La mexicana Glenda Jasso.
Hace 1 Hs

“La narración oral escénica en Tabasco, mi pueblo, como en todos los pueblos indígenas de mi país, es resistente y viva. Está en los pueblos, en las comunidades, en la periferia, en las escuelas, pero lejos de los grandes teatros. Somos pocos los que nos dedicamos de tiempo completo a ella, pero somos necios y perseverantes. No ha muerto porque no es moda, es necesidad”.
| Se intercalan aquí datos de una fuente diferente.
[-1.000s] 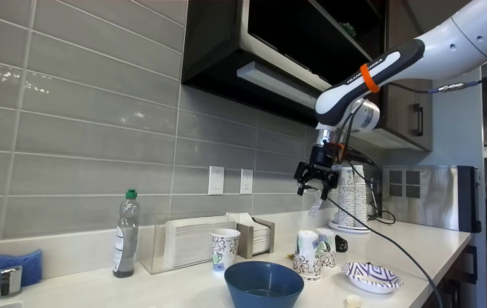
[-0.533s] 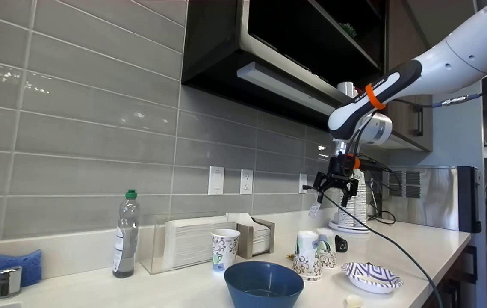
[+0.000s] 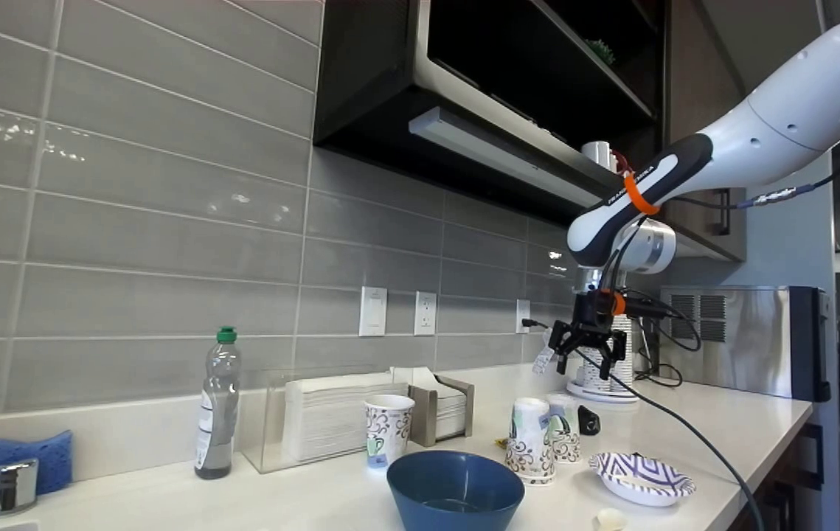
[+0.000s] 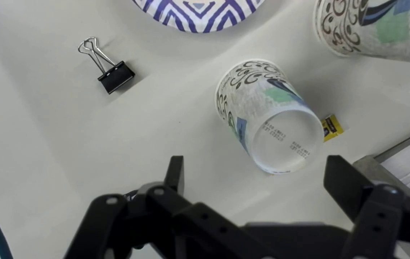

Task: Pick up the paper cup to the far left and stack it on the middle paper cup, pick up the paper cup to the right and stack it on the paper cup to the left

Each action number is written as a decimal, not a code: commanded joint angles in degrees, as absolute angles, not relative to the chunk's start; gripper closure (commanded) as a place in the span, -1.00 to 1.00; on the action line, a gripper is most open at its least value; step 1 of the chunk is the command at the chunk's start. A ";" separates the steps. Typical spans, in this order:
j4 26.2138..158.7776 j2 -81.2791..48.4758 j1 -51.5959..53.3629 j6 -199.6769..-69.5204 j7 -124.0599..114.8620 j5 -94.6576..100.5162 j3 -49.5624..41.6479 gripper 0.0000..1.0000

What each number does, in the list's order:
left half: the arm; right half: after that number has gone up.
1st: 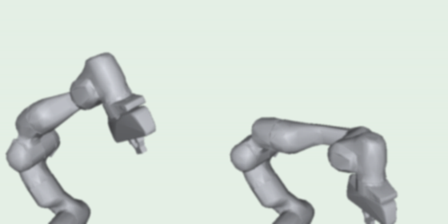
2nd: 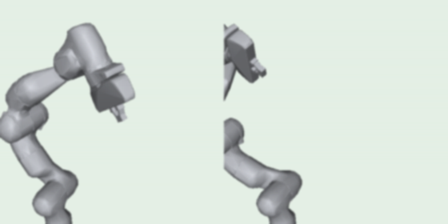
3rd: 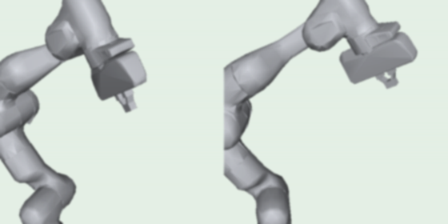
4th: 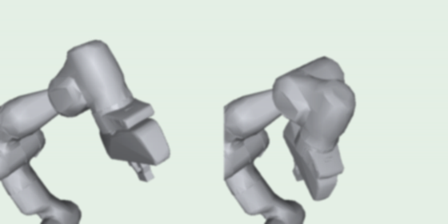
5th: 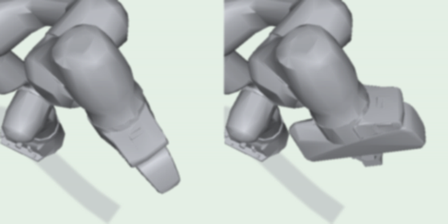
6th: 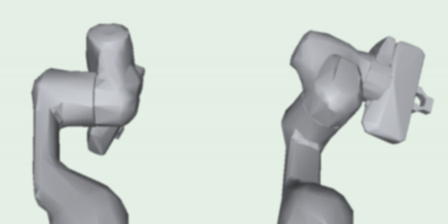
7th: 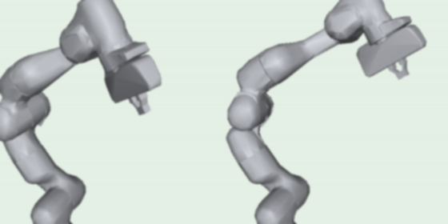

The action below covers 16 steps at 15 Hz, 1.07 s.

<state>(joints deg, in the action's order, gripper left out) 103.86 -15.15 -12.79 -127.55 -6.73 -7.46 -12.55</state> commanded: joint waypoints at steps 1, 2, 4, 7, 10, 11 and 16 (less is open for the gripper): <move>102.72 -17.46 -13.50 -128.63 -6.32 -9.11 -11.80 -1.00; 102.63 -17.87 -13.54 -128.64 -6.40 -9.19 -11.78 -1.00; 102.68 -18.46 -13.63 -128.82 -6.48 -9.32 -11.78 -1.00; 102.53 -19.14 -13.71 -128.90 -6.53 -9.52 -11.75 -0.40; 102.55 -19.44 -13.74 -128.84 -6.36 -9.81 -11.66 -0.09; 102.57 -19.56 -13.77 -128.82 -6.34 -9.93 -11.65 0.05; 102.52 -20.07 -13.93 -128.72 -6.21 -10.50 -11.56 0.74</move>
De esa forma, la mexicana Glenda Jasso reivindica su trabajo como cuentacuento, que la trajo a Tucumán hace pocos días, convocada para el encuentro Congresales de la Palabra. “Mi estilo es yokotán, y se vincula con la transmisión de saberes de los pueblos originarios. Yo cuento recuerdos, realidades que no se saben. Antes de que hubiera libros, había palabras. La abuela no decía ‘había una vez’, decía ‘así nos contaron’, ‘así sucedió’, y esto lo tenemos que transmitir de generación en generación”, precisa. “Yo llevo la milpa, el agua, la lengua materna al escenario. Llevo el at, el ja, el náhuatl. No es un folclore, es un sistema de conocimiento ancestral”, insiste.

En Tucumán, el Ente Cultural mantiene el respaldo institucional a esta práctica, pero Jasso aclara que en su Estado “hay aplausos, pero poco presupuesto; nos invitan para la foto del Día de la Lengua Materna o el Día del Libro, pero no hay programas oficiales permanentes, ni un pago digno, ni una formación académica, así que el cuentero de Tabasco sobrevive por amor y por autogestión, no por política”.

Sus relatos circulan por “la palabra de mis abuelas chocot; la poesía de la tierra que yo escribo; y las historias que me prestan los niños adonde voy”. “Cuento el origen del cacao, del maíz, del hombre de barro, de la muñeca de trapo y que el río no está triste ahora. El futuro lo veo en la mirada de los niños, en los rostros de los que me escuchan, en el brillo de sus ojos. El futuro no es digital, es ancestral. Volveremos a contar porque el mundo está harto de tanto ruido y necesita una voz que lo arrulle; eso es la narración ancestral, las lenguas, el origen, la identidad. Urge que unamos fuertemente nuestro corazón con la alegría de la fiesta del encuentro”, sostiene.

En base a esas ideas, define al género como “el arte de volver humano al humano; no es teatro, no es lectura: es curar con la palabra, con lo aprendido en el universo, con observar, con asombrarte cada día, y a la sociedad le aporta memoria para que no olvide su lengua ni su historia, y para que no venda su agua ni su riqueza natural”. Por ello, “contar es un acto político y de amor”.